■ Exercise ■
Line by line, set down the records below from the first line through the line containing "indicate the patterned". Omit the pictures.

■ Data excerpts ■
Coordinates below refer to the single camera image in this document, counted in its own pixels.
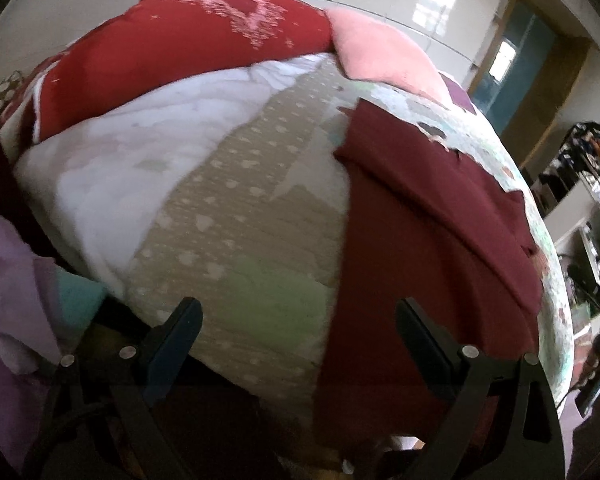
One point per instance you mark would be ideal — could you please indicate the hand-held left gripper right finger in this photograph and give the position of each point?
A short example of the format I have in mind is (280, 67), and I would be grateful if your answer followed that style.
(420, 345)

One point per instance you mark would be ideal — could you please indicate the patterned beige quilt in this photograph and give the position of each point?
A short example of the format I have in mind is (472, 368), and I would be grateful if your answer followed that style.
(240, 200)

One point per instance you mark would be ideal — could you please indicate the wooden door frame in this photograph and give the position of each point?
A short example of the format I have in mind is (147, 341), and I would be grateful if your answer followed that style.
(530, 75)

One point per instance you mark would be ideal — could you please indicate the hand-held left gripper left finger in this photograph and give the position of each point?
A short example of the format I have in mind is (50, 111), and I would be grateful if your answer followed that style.
(166, 355)

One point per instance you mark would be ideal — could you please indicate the teal cloth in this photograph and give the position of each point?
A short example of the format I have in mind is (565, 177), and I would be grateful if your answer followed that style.
(80, 300)

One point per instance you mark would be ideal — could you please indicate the pink cloth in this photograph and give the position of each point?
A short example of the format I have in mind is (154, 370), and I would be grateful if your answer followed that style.
(380, 50)

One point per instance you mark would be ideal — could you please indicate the dark red small garment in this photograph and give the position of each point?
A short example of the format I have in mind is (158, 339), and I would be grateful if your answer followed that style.
(420, 240)

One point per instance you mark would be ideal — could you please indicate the red patterned blanket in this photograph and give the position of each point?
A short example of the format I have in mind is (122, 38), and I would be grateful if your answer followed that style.
(170, 55)

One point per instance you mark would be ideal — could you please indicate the purple cloth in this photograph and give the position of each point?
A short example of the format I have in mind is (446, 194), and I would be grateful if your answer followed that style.
(15, 310)

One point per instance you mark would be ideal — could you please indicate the cluttered shelf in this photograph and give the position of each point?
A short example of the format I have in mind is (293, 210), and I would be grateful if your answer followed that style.
(587, 240)

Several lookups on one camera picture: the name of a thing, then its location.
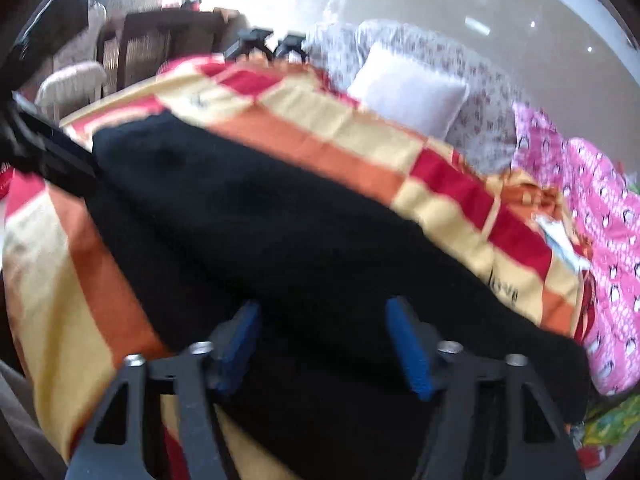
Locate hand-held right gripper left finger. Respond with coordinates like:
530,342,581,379
65,300,262,480

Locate red orange checked blanket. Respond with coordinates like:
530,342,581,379
2,55,596,480

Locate dark wooden desk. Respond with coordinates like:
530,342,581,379
97,7,248,98

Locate pink penguin print quilt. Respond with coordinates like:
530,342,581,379
512,102,640,396

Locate white pillow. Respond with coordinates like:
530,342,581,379
346,42,471,140

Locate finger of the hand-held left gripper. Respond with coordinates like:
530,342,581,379
10,100,101,196

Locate light blue face mask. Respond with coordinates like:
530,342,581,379
535,212,583,271

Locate black pants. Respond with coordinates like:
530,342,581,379
85,110,591,480

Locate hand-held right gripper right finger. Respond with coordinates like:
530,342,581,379
384,296,587,480

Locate white cushioned chair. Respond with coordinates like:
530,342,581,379
35,61,108,122

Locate green patterned cloth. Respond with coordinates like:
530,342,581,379
575,395,637,461

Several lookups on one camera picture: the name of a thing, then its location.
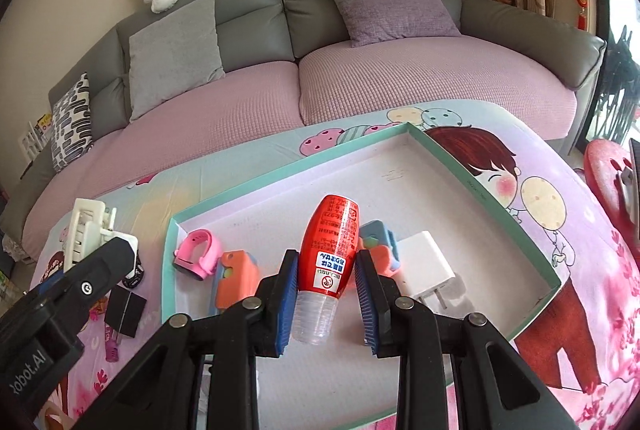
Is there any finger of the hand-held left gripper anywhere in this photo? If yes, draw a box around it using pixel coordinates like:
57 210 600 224
37 235 140 336

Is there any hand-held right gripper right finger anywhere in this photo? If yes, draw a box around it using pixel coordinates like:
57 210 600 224
354 250 581 430

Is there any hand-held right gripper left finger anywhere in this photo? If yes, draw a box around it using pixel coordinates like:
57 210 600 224
75 249 301 430

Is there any orange and blue sharpener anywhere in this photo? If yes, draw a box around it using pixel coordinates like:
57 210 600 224
214 251 260 311
357 220 402 278

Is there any red bottle with clear cap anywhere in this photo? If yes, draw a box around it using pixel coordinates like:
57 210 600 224
291 194 362 345

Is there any pink smartwatch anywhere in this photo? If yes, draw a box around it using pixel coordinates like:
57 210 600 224
172 228 223 283

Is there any teal cardboard box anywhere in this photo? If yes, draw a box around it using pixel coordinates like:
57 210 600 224
161 121 563 428

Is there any black power adapter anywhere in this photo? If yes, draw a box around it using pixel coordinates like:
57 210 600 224
104 286 147 338

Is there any small purple clip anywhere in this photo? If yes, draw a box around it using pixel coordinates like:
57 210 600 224
102 330 121 361

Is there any white power adapter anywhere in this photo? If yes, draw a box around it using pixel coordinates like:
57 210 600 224
397 230 456 308

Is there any white slotted rack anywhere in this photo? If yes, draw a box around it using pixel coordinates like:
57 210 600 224
18 120 51 158

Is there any black and white patterned cushion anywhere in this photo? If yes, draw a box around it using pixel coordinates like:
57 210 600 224
50 72 96 173

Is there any pink sofa seat cover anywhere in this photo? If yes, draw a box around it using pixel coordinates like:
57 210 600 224
22 29 578 231

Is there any printed cartoon blanket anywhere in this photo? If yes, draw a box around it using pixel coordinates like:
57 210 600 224
30 100 640 430

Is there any light grey cushion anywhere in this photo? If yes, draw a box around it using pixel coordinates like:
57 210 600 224
127 0 226 123

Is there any red plastic stool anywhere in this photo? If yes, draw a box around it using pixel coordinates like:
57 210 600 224
582 137 640 261

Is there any grey sofa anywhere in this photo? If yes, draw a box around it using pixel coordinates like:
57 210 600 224
0 0 607 261

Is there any grey and purple cushion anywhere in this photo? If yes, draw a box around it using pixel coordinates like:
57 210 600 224
315 0 462 48

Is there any black metal rack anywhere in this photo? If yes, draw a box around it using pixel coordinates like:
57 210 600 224
590 25 640 146

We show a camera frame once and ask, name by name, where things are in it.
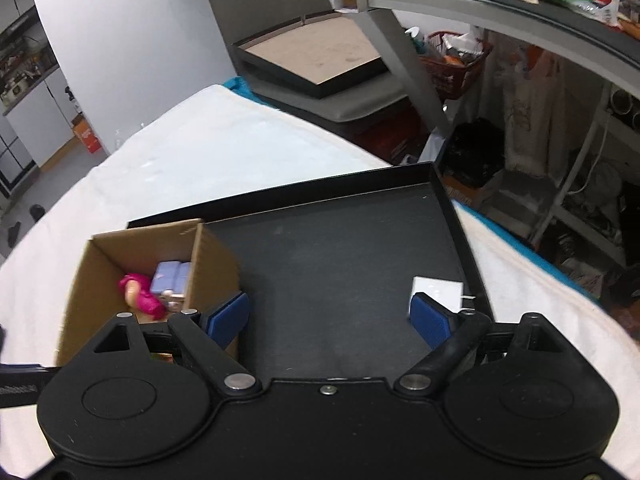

■ Result for this exercise ■
Coordinates below refer to the single camera image in this document, counted in its own pixels.
One point per instance you mark would be ideal — could you please indicate the hand-held left gripper right finger in this photograph and give the position of each point?
A short example of the format I have in mind is (280, 67), and I would be grateful if your answer followed that style.
(420, 345)

One point per instance you mark would be ideal — could you please indicate the patterned beige quilt in this photograph and give the position of each point?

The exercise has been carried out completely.